Commentaire • 0
Sur la décision
| Référence : | TJ Nice, 4e ch. civ., 7 mars 2025, n° 23/01845 |
|---|---|
| Numéro(s) : | 23/01845 |
| Importance : | Inédit |
| Dispositif : | Renvoi à la mise en état |
| Date de dernière mise à jour : | 5 mai 2025 |
| Lire la décision sur le site de la juridiction |
Texte intégral
TRIBUNAL
JUDICIAIRE
DE [Localité 10]
4ème Chambre civile
Date : 07 Mars 2025 -
MINUTE N° 25/
N° RG 23/01845 – N° Portalis DBWR-W-B7H-O3VW
Affaire : Société B-SQUARET INVESTMENTS SARL société à responsabilité de droit luxembourgeois régie par la Loi luxembourgeoise du 22 mars 2004 relative à la titrisation, prise en la personne de son représentant légal en exercice représentée par son recouvreur la société VERALTIS ASSET MANAGEMENT, venant aux droits de la CAISSE D’EPARGNE ET DE PREVOYANCE COTE D’AZUR,
C/ S.C.I. SARIM, prise en la personne de son représentant légal en exercice
[E] [I]
[N] [G]
ORDONNANCE DE MISE EN ETAT
Nous, Madame Cécile SANJUAN PUCHOL, Juge de la Mise en Etat,
assistée de Madame Estelle AYADI, Greffier.

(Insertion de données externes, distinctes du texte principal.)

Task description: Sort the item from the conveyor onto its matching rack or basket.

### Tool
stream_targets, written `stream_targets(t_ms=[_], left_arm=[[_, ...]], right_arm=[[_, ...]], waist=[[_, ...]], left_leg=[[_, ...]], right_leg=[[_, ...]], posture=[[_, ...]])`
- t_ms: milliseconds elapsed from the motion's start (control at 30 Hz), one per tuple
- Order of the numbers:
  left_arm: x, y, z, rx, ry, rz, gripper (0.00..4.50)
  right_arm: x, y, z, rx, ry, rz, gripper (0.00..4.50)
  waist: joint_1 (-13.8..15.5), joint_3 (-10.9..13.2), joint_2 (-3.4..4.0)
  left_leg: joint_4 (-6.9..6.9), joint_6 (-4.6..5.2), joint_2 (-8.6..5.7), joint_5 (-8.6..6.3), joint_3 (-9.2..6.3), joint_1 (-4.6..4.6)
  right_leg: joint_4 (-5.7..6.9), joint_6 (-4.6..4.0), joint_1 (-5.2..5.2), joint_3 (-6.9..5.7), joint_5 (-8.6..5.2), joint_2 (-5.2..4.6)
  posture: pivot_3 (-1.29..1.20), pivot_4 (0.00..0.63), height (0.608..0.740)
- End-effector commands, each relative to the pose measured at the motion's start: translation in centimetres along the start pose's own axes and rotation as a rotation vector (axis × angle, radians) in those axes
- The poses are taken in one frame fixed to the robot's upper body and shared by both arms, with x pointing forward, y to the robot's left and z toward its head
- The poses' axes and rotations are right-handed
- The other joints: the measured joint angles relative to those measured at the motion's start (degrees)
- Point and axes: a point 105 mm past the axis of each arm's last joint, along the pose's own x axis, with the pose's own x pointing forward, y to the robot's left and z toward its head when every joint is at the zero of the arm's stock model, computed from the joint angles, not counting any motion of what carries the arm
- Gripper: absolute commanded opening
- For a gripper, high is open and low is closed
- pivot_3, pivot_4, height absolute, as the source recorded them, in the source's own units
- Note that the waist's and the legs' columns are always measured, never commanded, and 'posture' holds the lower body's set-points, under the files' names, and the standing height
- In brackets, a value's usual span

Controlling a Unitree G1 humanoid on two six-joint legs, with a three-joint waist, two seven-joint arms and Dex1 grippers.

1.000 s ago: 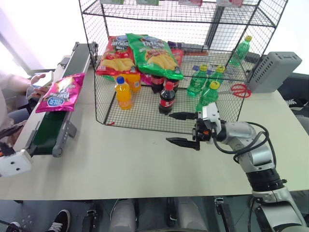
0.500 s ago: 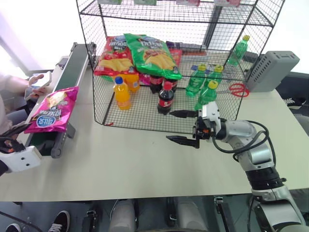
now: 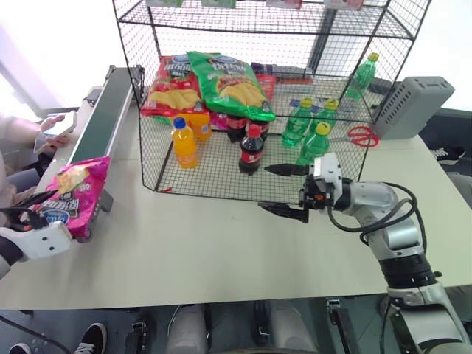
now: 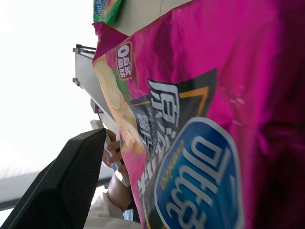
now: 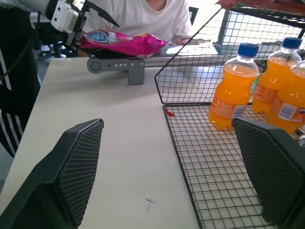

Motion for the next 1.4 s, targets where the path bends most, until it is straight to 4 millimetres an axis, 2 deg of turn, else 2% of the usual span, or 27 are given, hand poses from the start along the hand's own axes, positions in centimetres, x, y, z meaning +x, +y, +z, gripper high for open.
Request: stream_targets(t_ms=[33, 233, 267, 433, 533, 600, 733, 800, 900, 967, 1100, 1233, 1400], left_arm=[[0.1, 1.1, 0.4, -0.024, -0.03, 0.028, 3.16], [0.3, 2.9, 0.9, -0.025, -0.05, 0.096, 0.23], [0.3, 3.7, 1.1, -0.048, -0.062, 0.137, 0.07], [0.1, 6.5, 1.8, -0.174, -0.121, 0.254, 0.07], [-1.1, 8.3, 4.6, -0.628, -0.354, 0.258, 0.07], [-2.6, 8.2, 7.0, -0.895, -0.518, 0.127, 0.07], [-5.1, 9.1, 9.9, -1.16, -0.688, -0.077, 0.07], [-6.4, 8.1, 12.8, -1.407, -0.772, -0.375, 0.07], [-7.4, 6.4, 16.7, -1.583, -0.87, -0.691, 0.07], [-7.2, 5.1, 18.9, -1.552, -0.91, -0.803, 0.07], [-6.3, 5.6, 21.3, -1.654, -1.09, -0.977, 0.07], [-5.1, 5.5, 22.8, -1.643, -1.168, -1.065, 0.07], [-3.4, 5.5, 24.3, -1.647, -1.263, -1.165, 0.07]], right_arm=[[-0.9, -1.2, 1.5, -0.071, -0.015, -0.039, 4.5], [-0.9, -1.4, 1.4, -0.082, -0.015, -0.049, 4.5], [-0.8, -1.4, 1.4, -0.085, -0.019, -0.052, 4.5], [-0.6, -1.6, 1.3, -0.103, -0.022, -0.057, 4.5], [-0.6, -1.7, 1.4, -0.088, -0.03, -0.052, 4.5], [-0.7, -1.6, 1.4, -0.038, -0.027, -0.041, 4.5], [-0.8, -0.8, 2.3, 0.094, -0.048, 0.019, 4.5], [-1.0, 0.1, 2.8, 0.242, -0.062, 0.073, 4.5], [-1.4, 1.8, 2.3, 0.444, -0.021, 0.15, 4.5], [-1.9, 3.7, 2.0, 0.541, 0.009, 0.228, 4.5], [-2.0, 5.0, 2.4, 0.683, -0.047, 0.284, 4.5], [-1.6, 4.8, 2.9, 0.726, -0.1, 0.278, 4.5], [-1.1, 5.0, 5.2, 0.792, -0.23, 0.332, 4.5]], waist=[[0.0, 0.0, 0.0], [0.01, 0.0, 0.0], [0.01, 0.0, 0.0], [0.01, 0.0, 0.0], [-0.09, 0.0, 0.0], [-0.38, 0.0, 0.0], [-0.33, 0.04, 0.03], [-0.26, 0.04, 0.0], [0.13, 0.08, 0.16], [0.6, 0.08, 0.16], [1.0, 0.08, 0.16], [0.8, 0.07, 0.14], [1.31, 0.05, 0.1]], left_leg=[[0.0, 0.0, 0.0, 0.0, 0.0, 0.0], [0.0, 0.0, 0.0, 0.0, 0.0, 0.0], [0.0, 0.0, 0.0, 0.0, 0.0, 0.0], [0.0, 0.0, -0.01, 0.0, 0.01, 0.0], [0.01, 0.0, 0.01, 0.0, 0.01, 0.0], [0.01, -0.01, 0.03, 0.0, -0.01, -0.01], [0.01, -0.01, 0.04, 0.01, -0.05, 0.0], [0.04, -0.02, 0.02, 0.02, -0.12, 0.04], [0.05, -0.02, -0.03, 0.02, -0.32, 0.13], [0.06, -0.02, -0.06, 0.01, -0.37, 0.11], [0.06, -0.02, -0.11, 0.01, -0.31, 0.1], [0.08, -0.01, -0.11, 0.02, -0.31, 0.11], [0.1, -0.01, -0.12, 0.02, -0.34, 0.08]], right_leg=[[0.0, 0.0, 0.0, 0.0, 0.0, 0.0], [0.0, 0.0, 0.0, 0.0, 0.0, -0.01], [0.0, 0.0, 0.0, 0.0, 0.0, -0.01], [0.01, 0.01, 0.0, 0.0, 0.01, -0.02], [0.03, 0.01, 0.0, 0.0, 0.01, -0.03], [0.03, 0.01, 0.01, 0.02, 0.01, -0.04], [0.05, 0.01, 0.01, 0.03, 0.01, -0.01], [0.11, 0.0, 0.03, 0.02, 0.0, 0.04], [0.09, -0.02, 0.16, 0.04, -0.01, -0.05], [0.04, -0.04, 0.2, 0.02, -0.03, -0.06], [-0.04, -0.13, 0.23, 0.04, -0.07, 0.07], [0.01, -0.05, 0.22, 0.08, -0.02, 0.16], [0.01, -0.03, 0.23, 0.07, -0.01, 0.18]], posture=[[0.0, 0.15, 0.74], [0.0, 0.15, 0.74], [0.0, 0.15, 0.74], [0.0, 0.15, 0.74], [0.0, 0.15, 0.74], [0.0, 0.15, 0.74], [0.0, 0.15, 0.74], [0.0, 0.15, 0.74], [0.0, 0.15, 0.74], [0.0, 0.15, 0.74], [0.0, 0.15, 0.74], [0.0, 0.15, 0.74], [0.0, 0.15, 0.74]])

DEMANDERESSE AU PRINCIPAL ET DÉFENDERESSE À L’INCIDENT
La Société B-SQUARED INVESTMENTS, société à responsabilité de droit luxembourgeois régie par la Loi luxembourgeoise du 22 mars 2004 relative à la titrisation, prise en la personne de son représentant légal en exercice représentée par son recouvreur, la société VERALTIS ASSET MANAGEMENT, venant aux droits de la CAISSE D’EPARGNE ET DE PREVOYANCE COTE D’AZUR,
[Adresse 6]
[Localité 7]
représentée par Maître Maxime ROUILLOT de la SELARL MAXIME ROUILLOT – FRANCK GAMBINI, avocat au barreau de NICE
DEFENDERESSE AU PRINCIPAL ET DEMANDERESSE À L’INCIDENT
Mme [N] [G]
[Adresse 5]
[Localité 2]
représentée par Maître Thomas CANFIN de la SCP TOLEDANO CANFIN & ASSOCIES, avocat au barreau de NICE
DEFENDEURS AU PRINCIPAL
S.C.I. SARIM, prise en la personne de son représentant légal en exercice
[Adresse 3]
[Localité 1]
Non représentée
M. [E] [I]
[Adresse 5]
[Localité 2]
Non représenté
Vu les articles 780 et suivants du Code de Procédure Civile,
Ouï les parties à notre audience du 12 décembre 2024
La décision ayant fait l’objet d’un délibéré au 21 février 2025 après prorogation du délibéré a été rendue le 07 Mars 2025 par Madame Cécile SANJUAN PUCHOL Juge de la Mise en état,
assistée de Madame Eliancia KALO, Greffière,
Grosse
Expédition
Maître Maxime ROUILLOT
Maître [O] [M]
Le 07.03.25
Mentions diverses :
EXPOSÉ DU LITIGE
Suivant acte authentique reçu le 24 juin 2008 par Maître [K], notaire à [Localité 10], la Caisse d’Epargne a consenti à la société civile immobilière Sarim un prêt de 237.000 euros au taux de 5,20 % l’an remboursable en 240 mensualités destiné à financer l’acquisition d’un bien situé [Adresse 4] [Localité 10].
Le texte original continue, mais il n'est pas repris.